Assignment - Your answer must contain only the lines from the one containing "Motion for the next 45" through the end of the entries below, reproduced character for character.

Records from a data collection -

···

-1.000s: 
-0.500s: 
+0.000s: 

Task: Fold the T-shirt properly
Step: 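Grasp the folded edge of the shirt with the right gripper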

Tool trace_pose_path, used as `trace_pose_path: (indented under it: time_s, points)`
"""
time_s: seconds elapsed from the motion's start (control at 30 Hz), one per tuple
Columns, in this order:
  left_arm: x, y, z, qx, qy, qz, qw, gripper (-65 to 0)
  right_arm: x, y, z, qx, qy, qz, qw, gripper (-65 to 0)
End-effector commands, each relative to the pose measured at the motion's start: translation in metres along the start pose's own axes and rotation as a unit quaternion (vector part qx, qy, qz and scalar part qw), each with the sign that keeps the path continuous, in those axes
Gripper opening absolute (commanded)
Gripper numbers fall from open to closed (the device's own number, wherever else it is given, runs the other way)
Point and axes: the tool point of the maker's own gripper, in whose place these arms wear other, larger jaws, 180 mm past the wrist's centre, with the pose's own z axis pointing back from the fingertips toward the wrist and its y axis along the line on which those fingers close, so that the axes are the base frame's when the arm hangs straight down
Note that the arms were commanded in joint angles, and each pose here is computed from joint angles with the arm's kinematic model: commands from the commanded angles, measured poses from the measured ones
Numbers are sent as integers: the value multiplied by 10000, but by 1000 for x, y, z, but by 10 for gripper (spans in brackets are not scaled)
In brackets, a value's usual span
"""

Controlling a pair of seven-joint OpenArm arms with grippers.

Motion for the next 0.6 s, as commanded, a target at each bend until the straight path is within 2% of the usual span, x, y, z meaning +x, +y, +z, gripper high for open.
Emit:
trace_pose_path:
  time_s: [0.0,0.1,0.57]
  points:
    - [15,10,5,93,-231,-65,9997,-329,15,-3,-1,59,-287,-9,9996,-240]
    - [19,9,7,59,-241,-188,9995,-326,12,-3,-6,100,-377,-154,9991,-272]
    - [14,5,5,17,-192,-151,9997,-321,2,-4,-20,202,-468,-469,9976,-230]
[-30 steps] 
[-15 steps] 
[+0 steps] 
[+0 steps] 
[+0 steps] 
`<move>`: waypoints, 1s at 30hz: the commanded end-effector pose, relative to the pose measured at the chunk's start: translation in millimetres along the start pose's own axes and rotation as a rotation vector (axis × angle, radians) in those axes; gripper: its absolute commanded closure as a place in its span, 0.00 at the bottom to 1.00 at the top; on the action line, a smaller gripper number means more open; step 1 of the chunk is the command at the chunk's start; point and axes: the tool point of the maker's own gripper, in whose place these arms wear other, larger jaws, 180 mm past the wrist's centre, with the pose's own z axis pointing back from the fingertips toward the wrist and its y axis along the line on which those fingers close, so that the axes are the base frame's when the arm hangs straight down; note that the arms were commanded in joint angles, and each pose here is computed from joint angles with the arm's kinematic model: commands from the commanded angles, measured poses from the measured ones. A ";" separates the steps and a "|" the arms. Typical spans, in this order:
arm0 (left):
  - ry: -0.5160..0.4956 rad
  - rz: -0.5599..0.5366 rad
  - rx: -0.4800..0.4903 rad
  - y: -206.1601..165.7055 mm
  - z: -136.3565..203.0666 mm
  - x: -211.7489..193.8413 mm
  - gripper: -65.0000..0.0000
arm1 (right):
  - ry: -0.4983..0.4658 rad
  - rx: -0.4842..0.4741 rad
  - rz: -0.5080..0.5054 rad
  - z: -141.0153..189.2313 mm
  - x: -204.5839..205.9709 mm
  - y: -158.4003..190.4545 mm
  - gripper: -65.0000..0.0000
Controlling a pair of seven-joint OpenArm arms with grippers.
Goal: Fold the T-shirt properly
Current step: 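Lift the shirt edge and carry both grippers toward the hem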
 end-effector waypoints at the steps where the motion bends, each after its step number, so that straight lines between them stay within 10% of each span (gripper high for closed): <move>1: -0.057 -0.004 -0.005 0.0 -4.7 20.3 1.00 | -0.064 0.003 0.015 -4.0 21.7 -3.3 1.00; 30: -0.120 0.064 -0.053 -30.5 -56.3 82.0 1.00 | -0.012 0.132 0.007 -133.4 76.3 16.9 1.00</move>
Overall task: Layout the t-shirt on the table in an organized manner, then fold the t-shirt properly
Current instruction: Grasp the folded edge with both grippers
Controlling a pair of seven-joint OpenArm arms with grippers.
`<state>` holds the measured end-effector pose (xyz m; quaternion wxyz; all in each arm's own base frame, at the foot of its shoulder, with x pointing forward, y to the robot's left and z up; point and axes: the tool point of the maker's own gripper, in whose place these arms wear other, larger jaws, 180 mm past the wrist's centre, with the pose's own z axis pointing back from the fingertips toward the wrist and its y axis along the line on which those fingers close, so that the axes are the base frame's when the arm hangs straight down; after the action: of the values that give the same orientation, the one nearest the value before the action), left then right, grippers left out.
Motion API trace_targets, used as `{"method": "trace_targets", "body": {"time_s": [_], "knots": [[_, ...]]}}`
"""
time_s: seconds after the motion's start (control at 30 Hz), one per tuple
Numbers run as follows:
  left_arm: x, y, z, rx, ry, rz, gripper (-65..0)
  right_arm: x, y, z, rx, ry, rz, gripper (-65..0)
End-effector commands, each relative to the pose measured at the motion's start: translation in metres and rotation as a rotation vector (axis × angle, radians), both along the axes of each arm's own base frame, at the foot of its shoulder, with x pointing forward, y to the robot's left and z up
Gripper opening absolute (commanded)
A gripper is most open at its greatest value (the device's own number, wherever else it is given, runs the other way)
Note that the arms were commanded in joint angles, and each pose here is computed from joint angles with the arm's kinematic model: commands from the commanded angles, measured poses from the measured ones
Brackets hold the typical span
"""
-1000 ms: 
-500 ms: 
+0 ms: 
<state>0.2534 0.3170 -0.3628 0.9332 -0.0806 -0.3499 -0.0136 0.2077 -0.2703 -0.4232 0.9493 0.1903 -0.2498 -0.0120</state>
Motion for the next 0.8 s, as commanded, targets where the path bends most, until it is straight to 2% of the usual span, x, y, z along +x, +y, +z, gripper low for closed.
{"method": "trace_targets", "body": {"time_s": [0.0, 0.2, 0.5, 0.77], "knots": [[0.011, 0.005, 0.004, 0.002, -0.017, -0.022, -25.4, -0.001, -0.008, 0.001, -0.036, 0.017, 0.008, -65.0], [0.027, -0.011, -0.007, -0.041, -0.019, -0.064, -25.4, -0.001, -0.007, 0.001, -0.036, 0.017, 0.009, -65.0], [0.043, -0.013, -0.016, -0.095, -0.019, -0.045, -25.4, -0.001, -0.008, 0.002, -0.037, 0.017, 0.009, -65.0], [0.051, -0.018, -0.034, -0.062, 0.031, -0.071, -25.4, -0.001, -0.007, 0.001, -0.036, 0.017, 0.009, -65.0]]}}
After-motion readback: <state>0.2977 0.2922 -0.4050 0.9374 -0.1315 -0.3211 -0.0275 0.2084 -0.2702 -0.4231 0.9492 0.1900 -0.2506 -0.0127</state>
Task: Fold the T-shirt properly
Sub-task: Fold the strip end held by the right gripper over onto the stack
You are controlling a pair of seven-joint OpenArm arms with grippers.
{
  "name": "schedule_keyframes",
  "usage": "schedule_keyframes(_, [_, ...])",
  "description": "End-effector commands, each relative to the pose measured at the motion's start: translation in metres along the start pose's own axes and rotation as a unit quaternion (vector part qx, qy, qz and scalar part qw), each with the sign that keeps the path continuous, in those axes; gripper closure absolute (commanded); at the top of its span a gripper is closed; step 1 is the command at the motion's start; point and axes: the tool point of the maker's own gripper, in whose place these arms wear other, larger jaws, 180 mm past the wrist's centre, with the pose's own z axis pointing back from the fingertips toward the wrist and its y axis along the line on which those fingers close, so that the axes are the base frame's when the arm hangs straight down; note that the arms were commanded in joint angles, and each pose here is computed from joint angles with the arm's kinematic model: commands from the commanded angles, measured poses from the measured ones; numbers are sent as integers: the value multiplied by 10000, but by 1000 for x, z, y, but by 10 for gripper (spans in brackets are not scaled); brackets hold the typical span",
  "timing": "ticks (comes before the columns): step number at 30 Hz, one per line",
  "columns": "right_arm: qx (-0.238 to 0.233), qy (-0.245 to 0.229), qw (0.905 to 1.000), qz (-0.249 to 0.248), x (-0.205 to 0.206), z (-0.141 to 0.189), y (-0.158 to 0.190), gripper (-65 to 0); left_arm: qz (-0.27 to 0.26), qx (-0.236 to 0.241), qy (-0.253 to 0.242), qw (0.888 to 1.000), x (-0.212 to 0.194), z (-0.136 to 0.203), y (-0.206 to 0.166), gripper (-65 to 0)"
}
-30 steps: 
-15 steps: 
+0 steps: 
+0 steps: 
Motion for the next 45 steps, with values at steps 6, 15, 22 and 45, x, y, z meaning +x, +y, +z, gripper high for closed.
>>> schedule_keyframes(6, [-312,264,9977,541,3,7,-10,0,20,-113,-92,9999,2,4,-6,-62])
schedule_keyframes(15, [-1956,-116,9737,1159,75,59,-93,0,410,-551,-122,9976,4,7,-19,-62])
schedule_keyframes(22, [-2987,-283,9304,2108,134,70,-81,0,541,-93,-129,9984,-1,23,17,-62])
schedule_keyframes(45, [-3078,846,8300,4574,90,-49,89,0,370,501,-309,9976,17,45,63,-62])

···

Task response -
Motion for the next 45 steps, with values at steps 6, 15, 22 and 45, x, y, z meaning +x, +y, +z, gripper high for closed.
>>> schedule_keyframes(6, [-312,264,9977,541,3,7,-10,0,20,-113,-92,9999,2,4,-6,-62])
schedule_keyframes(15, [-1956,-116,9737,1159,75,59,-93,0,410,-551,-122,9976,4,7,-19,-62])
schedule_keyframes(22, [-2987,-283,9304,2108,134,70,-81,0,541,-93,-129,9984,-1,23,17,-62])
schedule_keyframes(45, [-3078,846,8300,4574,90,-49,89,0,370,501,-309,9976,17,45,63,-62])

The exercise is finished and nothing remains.